*** Data block Section Begins ***

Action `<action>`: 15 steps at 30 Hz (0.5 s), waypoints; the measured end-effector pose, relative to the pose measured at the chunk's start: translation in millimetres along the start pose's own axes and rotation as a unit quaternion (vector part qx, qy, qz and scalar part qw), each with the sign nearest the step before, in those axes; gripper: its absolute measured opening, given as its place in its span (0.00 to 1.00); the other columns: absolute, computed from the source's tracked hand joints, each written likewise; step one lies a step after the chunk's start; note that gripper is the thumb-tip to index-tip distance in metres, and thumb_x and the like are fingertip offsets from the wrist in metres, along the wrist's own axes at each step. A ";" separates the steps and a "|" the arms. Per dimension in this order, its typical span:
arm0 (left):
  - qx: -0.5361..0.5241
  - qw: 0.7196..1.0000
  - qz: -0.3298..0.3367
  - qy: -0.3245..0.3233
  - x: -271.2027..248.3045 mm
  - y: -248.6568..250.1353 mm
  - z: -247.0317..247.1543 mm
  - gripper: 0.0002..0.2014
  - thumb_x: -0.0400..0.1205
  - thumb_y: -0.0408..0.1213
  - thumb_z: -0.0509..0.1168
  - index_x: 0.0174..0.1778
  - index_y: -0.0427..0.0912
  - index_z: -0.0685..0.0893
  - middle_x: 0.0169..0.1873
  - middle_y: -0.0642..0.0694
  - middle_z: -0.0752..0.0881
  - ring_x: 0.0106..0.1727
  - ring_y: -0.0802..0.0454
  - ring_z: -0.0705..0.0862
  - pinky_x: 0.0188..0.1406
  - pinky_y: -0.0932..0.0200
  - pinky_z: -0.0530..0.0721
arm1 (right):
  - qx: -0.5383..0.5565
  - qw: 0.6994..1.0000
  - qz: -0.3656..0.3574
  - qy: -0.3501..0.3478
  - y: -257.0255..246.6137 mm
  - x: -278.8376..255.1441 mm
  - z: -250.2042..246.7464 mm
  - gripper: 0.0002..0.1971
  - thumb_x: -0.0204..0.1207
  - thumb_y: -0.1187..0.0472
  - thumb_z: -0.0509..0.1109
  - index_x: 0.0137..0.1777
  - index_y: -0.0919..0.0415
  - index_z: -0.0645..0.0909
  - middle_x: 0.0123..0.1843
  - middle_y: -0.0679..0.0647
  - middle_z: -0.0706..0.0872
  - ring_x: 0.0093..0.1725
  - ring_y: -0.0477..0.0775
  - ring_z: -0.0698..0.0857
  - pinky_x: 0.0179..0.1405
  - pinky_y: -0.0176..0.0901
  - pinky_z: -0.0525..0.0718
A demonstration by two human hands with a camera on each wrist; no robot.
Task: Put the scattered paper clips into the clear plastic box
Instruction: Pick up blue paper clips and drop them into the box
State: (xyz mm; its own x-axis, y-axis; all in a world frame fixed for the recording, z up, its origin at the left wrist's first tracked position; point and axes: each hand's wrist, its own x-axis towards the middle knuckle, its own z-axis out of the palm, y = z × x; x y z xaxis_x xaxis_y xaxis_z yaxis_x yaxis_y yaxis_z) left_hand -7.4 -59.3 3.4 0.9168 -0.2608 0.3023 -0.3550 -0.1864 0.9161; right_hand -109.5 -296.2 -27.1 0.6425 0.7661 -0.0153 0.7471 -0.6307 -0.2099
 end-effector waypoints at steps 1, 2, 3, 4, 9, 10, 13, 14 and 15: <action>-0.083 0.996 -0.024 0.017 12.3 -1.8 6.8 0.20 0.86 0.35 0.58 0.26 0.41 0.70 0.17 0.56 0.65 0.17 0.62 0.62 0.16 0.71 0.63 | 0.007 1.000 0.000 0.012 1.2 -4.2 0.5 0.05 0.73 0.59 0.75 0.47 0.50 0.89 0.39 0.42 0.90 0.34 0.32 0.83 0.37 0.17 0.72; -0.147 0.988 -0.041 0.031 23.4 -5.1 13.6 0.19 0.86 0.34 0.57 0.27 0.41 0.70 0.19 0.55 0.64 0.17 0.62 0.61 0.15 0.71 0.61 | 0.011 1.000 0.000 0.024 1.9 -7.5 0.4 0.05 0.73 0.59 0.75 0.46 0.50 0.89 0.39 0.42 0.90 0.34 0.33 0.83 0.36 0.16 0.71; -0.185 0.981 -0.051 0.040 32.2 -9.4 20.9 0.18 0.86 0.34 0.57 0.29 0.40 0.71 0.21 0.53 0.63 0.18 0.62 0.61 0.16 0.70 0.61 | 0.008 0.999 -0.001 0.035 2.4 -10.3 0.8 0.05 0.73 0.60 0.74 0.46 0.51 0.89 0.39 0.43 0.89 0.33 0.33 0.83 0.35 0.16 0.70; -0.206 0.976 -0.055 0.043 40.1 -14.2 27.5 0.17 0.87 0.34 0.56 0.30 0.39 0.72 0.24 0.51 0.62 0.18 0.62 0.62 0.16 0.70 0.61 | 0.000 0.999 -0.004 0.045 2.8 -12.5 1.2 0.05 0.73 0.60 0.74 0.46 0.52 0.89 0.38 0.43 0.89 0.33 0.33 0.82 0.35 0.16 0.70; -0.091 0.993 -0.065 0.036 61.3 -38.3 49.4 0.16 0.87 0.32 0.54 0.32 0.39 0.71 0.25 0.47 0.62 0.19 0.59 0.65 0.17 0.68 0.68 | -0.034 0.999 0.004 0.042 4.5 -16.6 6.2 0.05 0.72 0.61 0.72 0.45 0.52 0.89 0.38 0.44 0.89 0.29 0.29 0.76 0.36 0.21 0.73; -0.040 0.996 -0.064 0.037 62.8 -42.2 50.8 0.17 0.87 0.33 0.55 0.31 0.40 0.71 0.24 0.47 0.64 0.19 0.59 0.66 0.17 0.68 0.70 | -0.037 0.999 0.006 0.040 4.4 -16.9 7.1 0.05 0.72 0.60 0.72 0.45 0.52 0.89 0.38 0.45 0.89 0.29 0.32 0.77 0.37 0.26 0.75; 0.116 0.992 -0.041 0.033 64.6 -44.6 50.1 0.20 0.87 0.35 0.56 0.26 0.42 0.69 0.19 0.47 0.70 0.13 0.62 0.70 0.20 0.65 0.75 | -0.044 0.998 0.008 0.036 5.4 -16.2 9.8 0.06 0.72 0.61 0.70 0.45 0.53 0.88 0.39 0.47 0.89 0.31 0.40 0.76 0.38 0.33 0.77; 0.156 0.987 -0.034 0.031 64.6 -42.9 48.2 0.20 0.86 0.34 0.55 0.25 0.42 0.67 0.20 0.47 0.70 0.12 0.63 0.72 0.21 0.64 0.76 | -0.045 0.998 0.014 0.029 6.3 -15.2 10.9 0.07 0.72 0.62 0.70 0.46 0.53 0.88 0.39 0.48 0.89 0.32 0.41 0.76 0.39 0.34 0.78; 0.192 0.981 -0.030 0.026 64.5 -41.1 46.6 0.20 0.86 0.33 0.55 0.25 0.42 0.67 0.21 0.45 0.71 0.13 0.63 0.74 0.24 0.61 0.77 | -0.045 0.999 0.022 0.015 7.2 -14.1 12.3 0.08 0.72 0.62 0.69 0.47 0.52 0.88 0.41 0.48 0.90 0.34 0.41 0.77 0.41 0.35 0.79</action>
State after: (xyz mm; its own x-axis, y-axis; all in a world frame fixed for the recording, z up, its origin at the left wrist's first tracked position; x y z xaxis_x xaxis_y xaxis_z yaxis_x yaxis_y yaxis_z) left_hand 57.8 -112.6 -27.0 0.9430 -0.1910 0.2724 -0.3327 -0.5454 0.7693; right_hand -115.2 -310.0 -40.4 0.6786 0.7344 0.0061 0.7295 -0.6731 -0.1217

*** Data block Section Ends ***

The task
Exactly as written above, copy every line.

Response box
Action `<action>`: 15 steps at 30 Hz (0.5 s), waypoints; the measured end-effector pose, relative to the pose measured at the chunk's start: translation in millimetres along the start pose's own axes and rotation as a unit quaternion (vector part qx, qy, qz and scalar part qw), each with the sign nearest the step before, in those axes; gripper: its absolute measured opening, given as its place in its span (0.00 to 1.00); the other columns: absolute, computed from the source's tracked hand joints, each written likewise; step one lies a step after the chunk's start; note that gripper is the thumb-tip to index-tip distance in metres, and thumb_x and the like are fingertip offsets from the wrist in metres, along the wrist's own axes at each step. A ";" separates the steps and a "|" the arms. Per dimension in this order, its typical span:
arm0 (left):
  - qx: -0.5361..0.5241
  - qw: 0.7196..1.0000
  - qz: -0.3298..0.3367
  - qy: -0.3245..0.3233
  - x: -271.2027..248.3045 mm
  - y: -248.6568..250.1353 mm
  - z: -247.0317..247.1543 mm
  - gripper: 0.0002..0.2014
  - thumb_x: -0.0400..0.1205
  - thumb_y: -0.0408..0.1213
  - thumb_z: -0.0509..0.1168
  - index_x: 0.0174..0.1778
  - index_y: -0.0427..0.0912
  - index_z: -0.0685..0.0893
  - middle_x: 0.0169..0.1873
  - middle_y: -0.0642..0.0694
  - middle_z: -0.0752..0.0881
  - ring_x: 0.0106..0.1727
  - ring_y: -0.0802..0.0454
  - ring_z: -0.0705..0.0862
  - pinky_x: 0.0188..0.1406
  - pinky_y: -0.0932..0.0200
  - pinky_z: -0.0530..0.0721
arm1 (right):
  - qx: -0.5383..0.5565
  - qw: 0.6994..1.0000
  - qz: -0.3656..0.3574
  - qy: -0.3501..0.3478
  - y: -257.0255..246.6137 mm
  - x: -278.8376..255.1441 mm
  - z: -250.2042..246.7464 mm
  - gripper: 0.0002..0.1971
  - thumb_x: -0.0204..0.1207
  - thumb_y: -0.1187..0.0472
  - thumb_z: -0.0509..0.1109
  - index_x: 0.0137..0.1777
  - index_y: -0.0919..0.0415
  - index_z: -0.0645..0.0909
  - middle_x: 0.0123..0.1843
  - middle_y: -0.0679..0.0647
  - middle_z: -0.0706..0.0872
  - ring_x: 0.0093..0.1725
  - ring_y: -0.0477..0.0775
  - ring_z: -0.0698..0.0857
  - pinky_x: 0.0179..0.1405
  - pinky_y: -0.0176..0.0901
  - pinky_z: -0.0525..0.0718
A demonstration by two human hands with a camera on each wrist; no robot.
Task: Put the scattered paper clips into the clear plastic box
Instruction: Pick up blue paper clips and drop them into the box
State: (xyz mm; its own x-axis, y-axis; all in a world frame fixed for the recording, z up, its origin at the left wrist's first tracked position; point and axes: each hand's wrist, its own x-axis towards the middle knuckle, its own z-axis out of the palm, y = z × x; x y z xaxis_x xaxis_y xaxis_z yaxis_x yaxis_y yaxis_z) left_hand -7.4 -59.3 3.4 0.9168 -0.2608 0.3023 -0.3550 -0.1864 0.9161; right_hand -109.5 -296.2 -27.1 0.6425 0.7661 -0.0153 0.7471 -0.6307 -0.2099
 end-effector waypoints at steps 1, 2, 3, 4, 9, 10, 13, 14 and 15: <action>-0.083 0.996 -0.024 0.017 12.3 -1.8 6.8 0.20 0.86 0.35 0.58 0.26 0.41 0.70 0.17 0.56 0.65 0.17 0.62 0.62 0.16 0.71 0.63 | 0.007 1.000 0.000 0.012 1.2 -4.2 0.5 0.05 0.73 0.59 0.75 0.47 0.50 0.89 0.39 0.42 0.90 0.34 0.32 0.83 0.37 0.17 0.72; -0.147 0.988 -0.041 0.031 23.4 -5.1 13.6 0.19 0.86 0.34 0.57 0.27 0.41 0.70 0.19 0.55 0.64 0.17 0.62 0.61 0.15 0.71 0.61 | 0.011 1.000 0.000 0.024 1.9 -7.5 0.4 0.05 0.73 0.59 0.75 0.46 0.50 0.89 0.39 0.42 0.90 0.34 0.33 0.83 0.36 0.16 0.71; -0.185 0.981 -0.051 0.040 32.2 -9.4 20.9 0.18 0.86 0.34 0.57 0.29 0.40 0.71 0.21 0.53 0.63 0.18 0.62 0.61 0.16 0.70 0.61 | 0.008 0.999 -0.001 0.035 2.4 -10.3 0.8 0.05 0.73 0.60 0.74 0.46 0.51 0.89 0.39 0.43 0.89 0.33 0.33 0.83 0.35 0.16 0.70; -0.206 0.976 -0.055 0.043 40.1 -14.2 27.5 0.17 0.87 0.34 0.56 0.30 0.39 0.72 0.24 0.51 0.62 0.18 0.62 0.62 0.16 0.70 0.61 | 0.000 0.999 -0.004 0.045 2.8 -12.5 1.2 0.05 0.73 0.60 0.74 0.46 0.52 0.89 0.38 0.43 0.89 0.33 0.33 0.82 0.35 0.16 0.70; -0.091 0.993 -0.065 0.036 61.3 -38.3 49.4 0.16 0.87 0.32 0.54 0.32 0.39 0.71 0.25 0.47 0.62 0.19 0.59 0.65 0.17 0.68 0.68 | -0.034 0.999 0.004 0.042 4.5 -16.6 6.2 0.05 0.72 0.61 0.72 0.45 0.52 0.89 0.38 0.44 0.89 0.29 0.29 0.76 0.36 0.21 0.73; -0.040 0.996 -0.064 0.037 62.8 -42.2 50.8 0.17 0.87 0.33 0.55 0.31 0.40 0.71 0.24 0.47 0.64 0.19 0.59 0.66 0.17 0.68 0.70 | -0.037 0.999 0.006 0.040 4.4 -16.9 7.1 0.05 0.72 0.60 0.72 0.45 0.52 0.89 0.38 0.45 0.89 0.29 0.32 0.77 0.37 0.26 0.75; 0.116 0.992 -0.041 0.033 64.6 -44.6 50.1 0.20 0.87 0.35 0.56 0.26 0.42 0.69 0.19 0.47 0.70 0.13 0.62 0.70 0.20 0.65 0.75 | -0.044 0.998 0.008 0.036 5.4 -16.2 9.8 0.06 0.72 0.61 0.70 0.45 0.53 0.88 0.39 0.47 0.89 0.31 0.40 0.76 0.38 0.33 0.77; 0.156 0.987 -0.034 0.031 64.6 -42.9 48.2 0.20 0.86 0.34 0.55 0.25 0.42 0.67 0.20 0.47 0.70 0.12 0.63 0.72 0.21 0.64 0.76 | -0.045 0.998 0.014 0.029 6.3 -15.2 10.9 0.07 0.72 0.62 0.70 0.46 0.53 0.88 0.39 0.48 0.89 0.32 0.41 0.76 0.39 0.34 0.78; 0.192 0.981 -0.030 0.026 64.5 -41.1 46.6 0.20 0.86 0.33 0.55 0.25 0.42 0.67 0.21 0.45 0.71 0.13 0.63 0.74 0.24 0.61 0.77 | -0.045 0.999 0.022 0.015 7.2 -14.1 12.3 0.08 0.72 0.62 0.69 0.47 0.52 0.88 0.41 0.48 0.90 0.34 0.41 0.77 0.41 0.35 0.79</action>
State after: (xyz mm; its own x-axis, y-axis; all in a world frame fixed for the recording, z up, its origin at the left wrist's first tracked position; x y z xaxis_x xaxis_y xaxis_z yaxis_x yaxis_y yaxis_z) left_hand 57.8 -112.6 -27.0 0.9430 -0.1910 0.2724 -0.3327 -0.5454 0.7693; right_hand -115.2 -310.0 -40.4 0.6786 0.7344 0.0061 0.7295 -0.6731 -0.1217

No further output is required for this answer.